Within the entries below, find every line that has the string "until", then copy it.

Segment Start: RECORDS

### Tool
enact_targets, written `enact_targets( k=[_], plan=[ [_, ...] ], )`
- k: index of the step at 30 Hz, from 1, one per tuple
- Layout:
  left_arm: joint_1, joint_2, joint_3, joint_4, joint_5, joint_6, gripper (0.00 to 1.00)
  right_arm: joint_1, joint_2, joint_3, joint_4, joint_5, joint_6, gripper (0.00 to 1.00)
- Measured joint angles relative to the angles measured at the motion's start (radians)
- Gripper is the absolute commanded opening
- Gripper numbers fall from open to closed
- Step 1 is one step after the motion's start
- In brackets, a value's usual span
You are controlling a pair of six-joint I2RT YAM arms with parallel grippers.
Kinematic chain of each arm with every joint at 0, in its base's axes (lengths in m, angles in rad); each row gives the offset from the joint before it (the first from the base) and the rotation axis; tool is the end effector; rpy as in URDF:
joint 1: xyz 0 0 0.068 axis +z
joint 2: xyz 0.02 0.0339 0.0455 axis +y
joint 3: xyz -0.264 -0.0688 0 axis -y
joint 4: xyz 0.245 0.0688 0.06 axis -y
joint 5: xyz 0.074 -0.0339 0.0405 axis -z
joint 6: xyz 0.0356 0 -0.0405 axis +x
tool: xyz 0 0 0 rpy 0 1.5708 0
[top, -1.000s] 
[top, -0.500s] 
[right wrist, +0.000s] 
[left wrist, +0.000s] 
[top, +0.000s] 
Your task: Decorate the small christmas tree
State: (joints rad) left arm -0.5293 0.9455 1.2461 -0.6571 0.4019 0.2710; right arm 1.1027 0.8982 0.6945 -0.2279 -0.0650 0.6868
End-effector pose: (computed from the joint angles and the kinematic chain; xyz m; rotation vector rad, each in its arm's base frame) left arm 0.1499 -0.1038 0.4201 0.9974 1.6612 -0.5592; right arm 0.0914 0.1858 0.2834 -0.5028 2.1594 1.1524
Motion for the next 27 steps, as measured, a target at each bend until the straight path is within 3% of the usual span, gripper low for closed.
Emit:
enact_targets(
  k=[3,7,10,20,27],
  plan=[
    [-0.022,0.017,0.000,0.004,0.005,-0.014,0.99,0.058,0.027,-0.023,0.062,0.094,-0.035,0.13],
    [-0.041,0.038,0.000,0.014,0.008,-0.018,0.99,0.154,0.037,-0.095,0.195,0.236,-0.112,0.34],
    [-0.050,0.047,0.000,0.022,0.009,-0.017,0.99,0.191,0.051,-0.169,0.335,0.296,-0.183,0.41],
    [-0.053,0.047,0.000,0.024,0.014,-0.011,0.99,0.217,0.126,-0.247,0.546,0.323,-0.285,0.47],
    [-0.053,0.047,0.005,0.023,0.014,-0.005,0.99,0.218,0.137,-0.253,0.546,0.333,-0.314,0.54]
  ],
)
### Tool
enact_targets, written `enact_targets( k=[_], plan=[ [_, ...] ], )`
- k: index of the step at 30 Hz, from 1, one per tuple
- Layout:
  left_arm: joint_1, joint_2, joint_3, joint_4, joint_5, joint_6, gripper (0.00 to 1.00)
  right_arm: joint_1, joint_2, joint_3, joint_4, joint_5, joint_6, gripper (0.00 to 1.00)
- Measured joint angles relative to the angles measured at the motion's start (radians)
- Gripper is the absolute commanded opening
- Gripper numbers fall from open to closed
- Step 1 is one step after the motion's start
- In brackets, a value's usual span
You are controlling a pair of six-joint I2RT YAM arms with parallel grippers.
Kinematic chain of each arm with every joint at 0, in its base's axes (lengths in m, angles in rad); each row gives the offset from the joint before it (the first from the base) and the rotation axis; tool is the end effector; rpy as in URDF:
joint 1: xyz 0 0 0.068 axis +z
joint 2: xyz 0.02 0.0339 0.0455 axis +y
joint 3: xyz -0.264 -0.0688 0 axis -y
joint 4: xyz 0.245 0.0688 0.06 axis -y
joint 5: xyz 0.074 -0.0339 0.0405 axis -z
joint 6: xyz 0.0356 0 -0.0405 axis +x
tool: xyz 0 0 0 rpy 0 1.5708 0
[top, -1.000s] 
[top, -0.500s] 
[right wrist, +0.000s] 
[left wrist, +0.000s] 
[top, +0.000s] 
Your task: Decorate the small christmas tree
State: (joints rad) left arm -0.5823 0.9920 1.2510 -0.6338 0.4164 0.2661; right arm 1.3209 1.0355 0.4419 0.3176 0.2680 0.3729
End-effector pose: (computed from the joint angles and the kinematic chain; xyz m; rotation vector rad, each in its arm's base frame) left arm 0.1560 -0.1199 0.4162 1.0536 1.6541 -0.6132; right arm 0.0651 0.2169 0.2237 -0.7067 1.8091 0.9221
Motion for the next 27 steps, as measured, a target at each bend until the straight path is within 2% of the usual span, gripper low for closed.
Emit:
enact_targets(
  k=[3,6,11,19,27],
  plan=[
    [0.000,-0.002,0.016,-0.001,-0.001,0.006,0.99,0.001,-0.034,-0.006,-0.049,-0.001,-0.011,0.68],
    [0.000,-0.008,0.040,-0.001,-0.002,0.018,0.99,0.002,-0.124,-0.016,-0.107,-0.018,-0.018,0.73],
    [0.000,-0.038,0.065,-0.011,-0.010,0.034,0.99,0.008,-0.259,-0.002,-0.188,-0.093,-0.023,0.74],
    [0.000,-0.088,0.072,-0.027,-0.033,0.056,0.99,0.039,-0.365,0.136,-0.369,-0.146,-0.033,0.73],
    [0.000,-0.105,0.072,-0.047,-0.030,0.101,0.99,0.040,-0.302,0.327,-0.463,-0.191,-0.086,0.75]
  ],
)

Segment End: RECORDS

#### ANSWER TO THE EXERCISE:
Motion for the next 27 steps, as measured, a target at each bend until the straight path is within 3% of the usual span, gripper low for closed.
Motion for the next 27 steps, as measured, a target at each bend until the straight path is within 2% of the usual span, gripper low for closed.

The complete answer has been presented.